[原子力産業新聞] 2004年12月16日 第2264号 <1面>

[原子力委員会] 中間取りまとめを審議

原子力委員会の新計画策定会議は10日、第14回会合を開催し、事業者から安全確保対策について聴取するとともに、「安全確保に関する中間取りまとめ案」を検討した。22日の次回会合で取りまとめの最終検討を行う予定。

今会合には関西電力の藤洋作社長、日本原燃の兒島伊佐美社長、東京電力の勝俣恒久社長が出席。それぞれ「美浜発電所3号機2次系配管破損事故を踏まえた今後の課題と取り組み状況」、「安全確保・信頼回復への取り組み状況」、「原子力発電所点検作業の不祥事に対する再発防止と安全確保に向けた今後の取り組み」を報告した。

委員からは「安全対策の理解を得るには公開の場で議論し、中立的立場の専門家の説明が重要」(児嶋委員)、「事故対策には産官学一体の取り組みが不可欠」(庭野委員)、「安全専門家を社外取締役に起用する検討を」(岡本委員)、「各事業者間で事例の水平展開が重要」(笹岡委員)などの意見が出された。

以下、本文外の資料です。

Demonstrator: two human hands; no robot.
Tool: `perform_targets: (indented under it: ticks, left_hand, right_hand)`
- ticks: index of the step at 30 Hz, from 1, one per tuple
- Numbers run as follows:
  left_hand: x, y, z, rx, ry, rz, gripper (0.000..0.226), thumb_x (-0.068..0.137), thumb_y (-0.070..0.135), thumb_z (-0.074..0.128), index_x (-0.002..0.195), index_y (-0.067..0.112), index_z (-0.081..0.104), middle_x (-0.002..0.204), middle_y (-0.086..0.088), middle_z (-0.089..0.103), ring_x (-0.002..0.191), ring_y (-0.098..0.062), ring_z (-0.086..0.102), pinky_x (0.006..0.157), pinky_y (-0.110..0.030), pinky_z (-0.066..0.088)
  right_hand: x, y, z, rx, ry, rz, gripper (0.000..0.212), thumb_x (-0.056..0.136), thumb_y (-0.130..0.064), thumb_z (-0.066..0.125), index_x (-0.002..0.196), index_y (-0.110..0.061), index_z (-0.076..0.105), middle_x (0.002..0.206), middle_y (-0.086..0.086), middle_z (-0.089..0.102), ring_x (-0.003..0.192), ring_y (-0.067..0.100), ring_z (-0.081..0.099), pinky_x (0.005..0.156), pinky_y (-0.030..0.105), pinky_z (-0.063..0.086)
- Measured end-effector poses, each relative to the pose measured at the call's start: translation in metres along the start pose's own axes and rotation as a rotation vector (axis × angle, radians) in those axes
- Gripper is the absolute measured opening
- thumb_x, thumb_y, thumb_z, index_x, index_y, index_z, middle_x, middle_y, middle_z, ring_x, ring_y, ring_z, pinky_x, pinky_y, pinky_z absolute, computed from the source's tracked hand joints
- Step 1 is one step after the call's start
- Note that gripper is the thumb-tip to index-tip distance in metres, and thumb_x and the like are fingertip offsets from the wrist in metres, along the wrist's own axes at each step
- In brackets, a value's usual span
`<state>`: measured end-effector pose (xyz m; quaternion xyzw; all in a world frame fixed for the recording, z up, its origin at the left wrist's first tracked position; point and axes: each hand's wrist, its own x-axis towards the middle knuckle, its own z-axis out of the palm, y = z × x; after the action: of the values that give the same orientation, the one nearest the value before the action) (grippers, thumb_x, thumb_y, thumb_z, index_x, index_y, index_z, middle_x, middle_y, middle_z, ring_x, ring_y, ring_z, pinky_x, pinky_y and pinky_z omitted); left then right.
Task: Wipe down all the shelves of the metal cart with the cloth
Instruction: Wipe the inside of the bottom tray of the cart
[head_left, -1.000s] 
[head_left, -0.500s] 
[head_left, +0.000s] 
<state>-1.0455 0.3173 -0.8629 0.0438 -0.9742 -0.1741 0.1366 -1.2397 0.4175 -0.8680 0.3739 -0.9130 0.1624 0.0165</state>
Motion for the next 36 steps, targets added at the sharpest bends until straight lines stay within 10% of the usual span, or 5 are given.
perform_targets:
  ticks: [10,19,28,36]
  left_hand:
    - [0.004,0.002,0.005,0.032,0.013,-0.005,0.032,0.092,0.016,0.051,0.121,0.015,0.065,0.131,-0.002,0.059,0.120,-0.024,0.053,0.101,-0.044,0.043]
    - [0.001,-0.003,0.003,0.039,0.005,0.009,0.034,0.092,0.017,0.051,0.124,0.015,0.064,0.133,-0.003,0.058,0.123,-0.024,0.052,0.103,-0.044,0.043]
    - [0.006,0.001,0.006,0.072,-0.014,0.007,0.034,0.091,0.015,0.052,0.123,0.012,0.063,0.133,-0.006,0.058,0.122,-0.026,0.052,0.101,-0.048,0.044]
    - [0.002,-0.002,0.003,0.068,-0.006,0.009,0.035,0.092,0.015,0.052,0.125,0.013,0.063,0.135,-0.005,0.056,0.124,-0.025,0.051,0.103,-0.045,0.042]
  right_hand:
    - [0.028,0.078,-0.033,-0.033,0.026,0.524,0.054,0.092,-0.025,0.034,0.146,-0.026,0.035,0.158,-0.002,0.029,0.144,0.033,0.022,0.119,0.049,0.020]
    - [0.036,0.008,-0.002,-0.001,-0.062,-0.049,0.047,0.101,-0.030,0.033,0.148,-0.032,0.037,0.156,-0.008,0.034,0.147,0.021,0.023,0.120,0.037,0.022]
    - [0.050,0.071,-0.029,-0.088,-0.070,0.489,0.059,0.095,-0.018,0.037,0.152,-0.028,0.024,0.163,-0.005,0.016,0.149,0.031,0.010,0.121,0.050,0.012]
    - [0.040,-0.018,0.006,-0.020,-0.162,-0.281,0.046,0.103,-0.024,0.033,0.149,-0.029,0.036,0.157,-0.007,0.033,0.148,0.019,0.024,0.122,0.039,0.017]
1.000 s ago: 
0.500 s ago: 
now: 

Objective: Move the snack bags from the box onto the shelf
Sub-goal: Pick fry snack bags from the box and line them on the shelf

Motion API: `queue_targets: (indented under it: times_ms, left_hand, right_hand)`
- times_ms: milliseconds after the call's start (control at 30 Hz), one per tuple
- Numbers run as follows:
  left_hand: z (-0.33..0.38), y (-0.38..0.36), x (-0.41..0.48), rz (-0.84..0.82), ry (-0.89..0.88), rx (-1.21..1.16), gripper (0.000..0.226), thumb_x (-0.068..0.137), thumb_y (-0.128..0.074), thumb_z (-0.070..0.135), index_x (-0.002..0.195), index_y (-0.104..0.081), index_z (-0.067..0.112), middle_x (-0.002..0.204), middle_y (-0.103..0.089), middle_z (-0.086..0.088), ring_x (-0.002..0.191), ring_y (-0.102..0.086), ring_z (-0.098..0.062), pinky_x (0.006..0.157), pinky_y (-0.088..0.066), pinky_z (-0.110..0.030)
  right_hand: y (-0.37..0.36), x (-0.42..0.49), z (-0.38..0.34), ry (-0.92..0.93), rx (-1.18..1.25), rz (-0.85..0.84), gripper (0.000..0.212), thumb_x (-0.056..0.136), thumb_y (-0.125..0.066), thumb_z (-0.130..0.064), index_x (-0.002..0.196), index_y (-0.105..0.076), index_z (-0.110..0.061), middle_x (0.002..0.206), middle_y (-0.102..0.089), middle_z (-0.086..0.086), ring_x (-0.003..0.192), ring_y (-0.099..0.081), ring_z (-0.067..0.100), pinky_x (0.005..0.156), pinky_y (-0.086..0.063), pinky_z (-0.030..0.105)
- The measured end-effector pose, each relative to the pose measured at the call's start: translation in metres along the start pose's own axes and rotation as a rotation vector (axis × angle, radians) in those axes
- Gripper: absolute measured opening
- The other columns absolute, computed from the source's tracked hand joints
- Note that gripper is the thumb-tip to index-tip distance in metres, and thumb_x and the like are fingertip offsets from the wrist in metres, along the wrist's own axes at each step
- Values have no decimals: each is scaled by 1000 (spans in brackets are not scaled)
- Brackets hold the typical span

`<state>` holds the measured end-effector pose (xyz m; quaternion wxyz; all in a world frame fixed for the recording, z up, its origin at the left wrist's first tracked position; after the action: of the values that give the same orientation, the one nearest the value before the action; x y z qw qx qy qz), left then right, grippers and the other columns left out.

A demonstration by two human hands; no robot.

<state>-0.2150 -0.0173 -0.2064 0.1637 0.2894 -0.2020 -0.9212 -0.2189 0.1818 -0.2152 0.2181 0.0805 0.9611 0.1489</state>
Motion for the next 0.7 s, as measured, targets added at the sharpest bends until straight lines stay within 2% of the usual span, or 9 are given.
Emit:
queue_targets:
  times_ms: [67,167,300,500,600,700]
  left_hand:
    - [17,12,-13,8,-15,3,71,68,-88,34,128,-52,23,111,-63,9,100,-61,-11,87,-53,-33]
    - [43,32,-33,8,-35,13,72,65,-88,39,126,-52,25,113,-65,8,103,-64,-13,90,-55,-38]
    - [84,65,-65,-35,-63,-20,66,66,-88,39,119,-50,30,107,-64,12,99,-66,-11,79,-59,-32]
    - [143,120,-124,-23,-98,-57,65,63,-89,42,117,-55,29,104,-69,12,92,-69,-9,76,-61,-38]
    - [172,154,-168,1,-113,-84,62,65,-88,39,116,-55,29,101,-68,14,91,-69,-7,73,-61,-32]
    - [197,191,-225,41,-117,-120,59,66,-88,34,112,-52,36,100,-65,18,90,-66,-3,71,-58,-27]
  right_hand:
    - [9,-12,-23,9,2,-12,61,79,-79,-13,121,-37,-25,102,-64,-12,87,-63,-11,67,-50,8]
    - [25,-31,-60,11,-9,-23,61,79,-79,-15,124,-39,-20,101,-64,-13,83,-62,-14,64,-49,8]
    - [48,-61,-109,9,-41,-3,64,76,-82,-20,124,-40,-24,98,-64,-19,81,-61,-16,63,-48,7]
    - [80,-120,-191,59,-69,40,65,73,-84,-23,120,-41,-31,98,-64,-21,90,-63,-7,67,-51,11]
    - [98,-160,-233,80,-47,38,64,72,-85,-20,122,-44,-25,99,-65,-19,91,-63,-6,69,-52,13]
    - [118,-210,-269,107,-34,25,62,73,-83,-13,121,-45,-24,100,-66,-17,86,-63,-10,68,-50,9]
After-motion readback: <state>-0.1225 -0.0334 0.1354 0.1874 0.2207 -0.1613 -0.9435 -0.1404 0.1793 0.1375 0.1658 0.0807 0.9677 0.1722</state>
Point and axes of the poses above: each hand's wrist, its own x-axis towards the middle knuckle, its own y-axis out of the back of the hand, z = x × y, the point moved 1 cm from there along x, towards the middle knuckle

中間取りまとめ案は前回の議論を踏まえ素案として示されたもの。新計画における安全確保に係わる基本的な考え方として、@安全規制の手段と体系A安全規制活動の役割の認識・期待・課題B事業者の責任C防災計画Dテロ対策E変更管理F高経年化対策G科学合理性の維持H被規制者に分かりやすい規制の実現――などで構成。手段の中で、現行の「強い規制」を見直す必要はないが、効果的・効率的な規制とするため、絶えず見直しが必要とし、役割の中で、現行規制体制を見直す強い必要性は見出されない、などとしている。

委員からは「安心確保のために国は何をすべきという視点を盛り込むべき」(山名委員)、「安全について質の高い専門家の育成が重要との観点からの内容の充実が必要」(田中委員)、「規制に重点を置いた内容であり、安全確保のパフォーマンスを如何にあげるかという点に重点を置く内容にすべき」(岡崎委員)、「安全確保にも産業界や学会など民間の活力を活かす視点の内容にすべき」(井川委員)、「地元との関係に重点を置いた記述が必要」(草間委員)などの意見が出された。

事務局では意見を踏まえて取りまとめ案を修正、次回会合に最終案を示す。